| EXERCISE AIM |
Check every line of the entries for the string "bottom" and return the ones that contain it.

| MATERIAL FOR THE TASK |
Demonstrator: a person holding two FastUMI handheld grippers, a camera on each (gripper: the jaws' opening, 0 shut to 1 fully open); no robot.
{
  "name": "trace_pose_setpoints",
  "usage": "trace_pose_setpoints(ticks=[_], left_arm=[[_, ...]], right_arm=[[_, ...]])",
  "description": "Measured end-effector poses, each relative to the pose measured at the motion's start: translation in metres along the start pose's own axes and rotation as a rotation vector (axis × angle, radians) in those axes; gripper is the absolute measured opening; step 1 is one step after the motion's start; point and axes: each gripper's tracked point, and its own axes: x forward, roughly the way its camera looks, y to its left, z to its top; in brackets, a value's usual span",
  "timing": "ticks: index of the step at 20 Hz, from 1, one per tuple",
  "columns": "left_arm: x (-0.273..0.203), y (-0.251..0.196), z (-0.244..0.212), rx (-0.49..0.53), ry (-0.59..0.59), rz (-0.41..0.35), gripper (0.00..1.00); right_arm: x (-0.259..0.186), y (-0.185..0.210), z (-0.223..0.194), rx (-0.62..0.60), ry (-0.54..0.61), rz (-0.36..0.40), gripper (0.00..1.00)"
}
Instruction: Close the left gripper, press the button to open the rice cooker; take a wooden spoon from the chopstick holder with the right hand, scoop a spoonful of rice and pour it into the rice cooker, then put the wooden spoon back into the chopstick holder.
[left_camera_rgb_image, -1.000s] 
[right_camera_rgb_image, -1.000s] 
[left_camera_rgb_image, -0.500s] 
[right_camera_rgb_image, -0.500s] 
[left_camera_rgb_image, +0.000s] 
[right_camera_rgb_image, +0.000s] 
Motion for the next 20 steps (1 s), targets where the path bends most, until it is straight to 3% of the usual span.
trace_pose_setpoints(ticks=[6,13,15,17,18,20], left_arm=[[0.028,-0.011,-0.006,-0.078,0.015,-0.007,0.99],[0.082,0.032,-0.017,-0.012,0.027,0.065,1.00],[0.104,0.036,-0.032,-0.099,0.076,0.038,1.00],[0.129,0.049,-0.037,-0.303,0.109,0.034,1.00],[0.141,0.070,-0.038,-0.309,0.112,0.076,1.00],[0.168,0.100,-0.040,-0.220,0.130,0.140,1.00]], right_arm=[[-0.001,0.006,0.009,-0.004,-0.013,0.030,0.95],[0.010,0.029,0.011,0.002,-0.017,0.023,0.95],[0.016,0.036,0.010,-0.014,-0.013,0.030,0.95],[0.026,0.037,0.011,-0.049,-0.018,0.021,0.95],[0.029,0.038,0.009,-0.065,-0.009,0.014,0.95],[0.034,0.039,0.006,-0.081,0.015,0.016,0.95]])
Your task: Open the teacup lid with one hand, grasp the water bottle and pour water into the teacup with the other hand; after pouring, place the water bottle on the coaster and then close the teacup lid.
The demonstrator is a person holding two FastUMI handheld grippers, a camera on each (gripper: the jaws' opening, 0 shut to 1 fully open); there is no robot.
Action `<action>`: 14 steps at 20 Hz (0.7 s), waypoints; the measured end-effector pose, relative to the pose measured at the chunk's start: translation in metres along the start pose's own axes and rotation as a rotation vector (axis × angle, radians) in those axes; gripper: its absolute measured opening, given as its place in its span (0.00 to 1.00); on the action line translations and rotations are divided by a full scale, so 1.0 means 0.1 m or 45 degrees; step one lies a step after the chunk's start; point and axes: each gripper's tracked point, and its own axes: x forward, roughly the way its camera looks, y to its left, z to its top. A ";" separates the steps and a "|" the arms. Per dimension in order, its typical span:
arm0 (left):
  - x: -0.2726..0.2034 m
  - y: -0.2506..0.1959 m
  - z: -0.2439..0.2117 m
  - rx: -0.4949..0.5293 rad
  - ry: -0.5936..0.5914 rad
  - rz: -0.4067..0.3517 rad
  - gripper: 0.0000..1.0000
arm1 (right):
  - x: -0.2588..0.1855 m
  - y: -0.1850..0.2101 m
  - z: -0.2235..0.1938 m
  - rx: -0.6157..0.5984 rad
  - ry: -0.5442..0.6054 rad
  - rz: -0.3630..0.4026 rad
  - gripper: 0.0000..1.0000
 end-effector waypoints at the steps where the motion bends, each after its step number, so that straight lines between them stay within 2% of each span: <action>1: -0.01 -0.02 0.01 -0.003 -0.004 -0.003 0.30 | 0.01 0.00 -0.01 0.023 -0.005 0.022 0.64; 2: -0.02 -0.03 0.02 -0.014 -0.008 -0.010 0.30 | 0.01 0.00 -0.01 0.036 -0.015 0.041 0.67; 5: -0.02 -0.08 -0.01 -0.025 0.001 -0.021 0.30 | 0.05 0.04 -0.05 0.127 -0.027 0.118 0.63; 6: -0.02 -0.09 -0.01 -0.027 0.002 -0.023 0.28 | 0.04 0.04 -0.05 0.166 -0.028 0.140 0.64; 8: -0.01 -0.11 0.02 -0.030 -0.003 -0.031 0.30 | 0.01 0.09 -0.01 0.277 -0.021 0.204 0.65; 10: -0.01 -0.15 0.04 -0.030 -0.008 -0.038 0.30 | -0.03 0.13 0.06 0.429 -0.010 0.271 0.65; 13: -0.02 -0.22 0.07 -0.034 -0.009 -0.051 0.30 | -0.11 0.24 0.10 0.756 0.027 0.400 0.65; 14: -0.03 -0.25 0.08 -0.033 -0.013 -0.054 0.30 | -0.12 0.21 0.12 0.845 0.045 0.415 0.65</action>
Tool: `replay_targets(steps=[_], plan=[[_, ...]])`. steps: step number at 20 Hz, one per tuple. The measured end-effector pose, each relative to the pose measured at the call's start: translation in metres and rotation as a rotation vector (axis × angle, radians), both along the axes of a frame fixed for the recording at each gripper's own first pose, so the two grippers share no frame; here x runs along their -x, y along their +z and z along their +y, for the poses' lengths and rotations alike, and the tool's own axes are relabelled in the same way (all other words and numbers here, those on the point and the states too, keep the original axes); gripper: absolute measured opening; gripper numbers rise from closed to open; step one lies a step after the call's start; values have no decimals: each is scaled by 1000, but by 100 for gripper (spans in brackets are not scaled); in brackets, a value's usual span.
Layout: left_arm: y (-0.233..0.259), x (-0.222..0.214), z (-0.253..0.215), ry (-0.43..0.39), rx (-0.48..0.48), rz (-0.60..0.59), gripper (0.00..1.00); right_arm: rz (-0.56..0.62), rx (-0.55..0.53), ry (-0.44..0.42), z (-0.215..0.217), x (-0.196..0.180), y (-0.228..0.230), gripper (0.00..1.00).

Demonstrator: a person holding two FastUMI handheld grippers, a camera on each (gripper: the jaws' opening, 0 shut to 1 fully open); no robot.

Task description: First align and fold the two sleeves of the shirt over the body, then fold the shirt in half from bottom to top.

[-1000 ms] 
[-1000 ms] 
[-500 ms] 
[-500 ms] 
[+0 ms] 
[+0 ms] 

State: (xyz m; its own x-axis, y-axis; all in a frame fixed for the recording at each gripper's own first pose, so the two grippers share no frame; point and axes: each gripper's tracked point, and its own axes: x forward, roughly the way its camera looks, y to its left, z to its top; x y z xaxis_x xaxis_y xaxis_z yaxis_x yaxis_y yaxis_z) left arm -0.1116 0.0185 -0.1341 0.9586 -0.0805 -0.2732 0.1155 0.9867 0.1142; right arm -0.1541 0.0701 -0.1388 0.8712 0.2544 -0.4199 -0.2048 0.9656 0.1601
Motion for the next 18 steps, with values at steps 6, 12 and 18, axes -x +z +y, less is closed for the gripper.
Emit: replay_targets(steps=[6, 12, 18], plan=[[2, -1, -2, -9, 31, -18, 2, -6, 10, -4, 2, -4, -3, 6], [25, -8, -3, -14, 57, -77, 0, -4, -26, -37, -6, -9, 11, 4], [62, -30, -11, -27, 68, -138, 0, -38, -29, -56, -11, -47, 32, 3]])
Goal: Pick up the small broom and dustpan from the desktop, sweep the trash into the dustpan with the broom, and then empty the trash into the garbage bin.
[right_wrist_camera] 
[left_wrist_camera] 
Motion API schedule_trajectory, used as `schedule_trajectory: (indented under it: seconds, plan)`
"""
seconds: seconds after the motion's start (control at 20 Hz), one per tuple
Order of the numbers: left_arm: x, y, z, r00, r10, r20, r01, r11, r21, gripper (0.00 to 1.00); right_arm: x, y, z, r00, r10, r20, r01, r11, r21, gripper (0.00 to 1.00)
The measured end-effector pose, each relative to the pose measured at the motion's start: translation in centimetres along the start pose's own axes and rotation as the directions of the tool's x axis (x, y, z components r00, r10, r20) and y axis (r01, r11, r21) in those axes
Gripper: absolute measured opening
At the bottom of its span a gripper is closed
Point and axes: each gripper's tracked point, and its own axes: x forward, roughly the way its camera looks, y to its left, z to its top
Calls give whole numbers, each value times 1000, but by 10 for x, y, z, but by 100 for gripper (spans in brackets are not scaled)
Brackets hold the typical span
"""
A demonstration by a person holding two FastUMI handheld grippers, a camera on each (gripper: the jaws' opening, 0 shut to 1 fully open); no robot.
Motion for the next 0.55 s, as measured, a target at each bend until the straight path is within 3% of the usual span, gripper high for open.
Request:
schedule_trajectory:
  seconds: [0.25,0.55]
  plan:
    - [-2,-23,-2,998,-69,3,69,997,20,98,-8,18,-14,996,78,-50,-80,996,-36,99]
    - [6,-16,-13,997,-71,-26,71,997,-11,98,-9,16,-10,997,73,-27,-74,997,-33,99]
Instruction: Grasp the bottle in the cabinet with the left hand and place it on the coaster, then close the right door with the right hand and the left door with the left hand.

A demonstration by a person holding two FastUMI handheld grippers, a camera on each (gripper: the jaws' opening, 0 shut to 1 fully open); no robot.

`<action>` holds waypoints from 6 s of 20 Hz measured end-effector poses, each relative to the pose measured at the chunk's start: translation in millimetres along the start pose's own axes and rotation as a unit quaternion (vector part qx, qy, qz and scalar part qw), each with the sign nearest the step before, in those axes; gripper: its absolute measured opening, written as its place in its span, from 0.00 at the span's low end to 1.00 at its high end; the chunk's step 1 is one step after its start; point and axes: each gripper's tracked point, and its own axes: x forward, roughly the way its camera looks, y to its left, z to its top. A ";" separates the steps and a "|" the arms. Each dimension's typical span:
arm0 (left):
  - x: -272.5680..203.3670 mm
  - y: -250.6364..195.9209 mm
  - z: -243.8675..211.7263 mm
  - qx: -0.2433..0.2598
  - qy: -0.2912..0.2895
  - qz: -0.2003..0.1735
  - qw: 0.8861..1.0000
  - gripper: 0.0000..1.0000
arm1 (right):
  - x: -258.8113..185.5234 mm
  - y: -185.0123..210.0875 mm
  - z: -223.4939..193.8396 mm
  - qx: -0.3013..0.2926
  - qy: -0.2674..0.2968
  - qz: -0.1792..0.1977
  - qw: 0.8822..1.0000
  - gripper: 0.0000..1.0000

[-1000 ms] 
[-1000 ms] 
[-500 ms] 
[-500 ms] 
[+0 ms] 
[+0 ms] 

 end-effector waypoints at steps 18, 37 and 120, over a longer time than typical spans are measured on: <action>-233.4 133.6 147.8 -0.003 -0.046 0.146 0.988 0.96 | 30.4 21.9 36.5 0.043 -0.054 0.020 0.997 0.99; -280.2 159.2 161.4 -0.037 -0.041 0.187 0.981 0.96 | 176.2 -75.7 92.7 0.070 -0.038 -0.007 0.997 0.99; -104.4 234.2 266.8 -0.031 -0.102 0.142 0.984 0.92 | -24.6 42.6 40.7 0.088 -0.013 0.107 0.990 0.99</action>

| OUTPUT FOR THIS EXERCISE |
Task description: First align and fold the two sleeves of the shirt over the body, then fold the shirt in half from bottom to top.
At the bottom of its span a gripper is closed

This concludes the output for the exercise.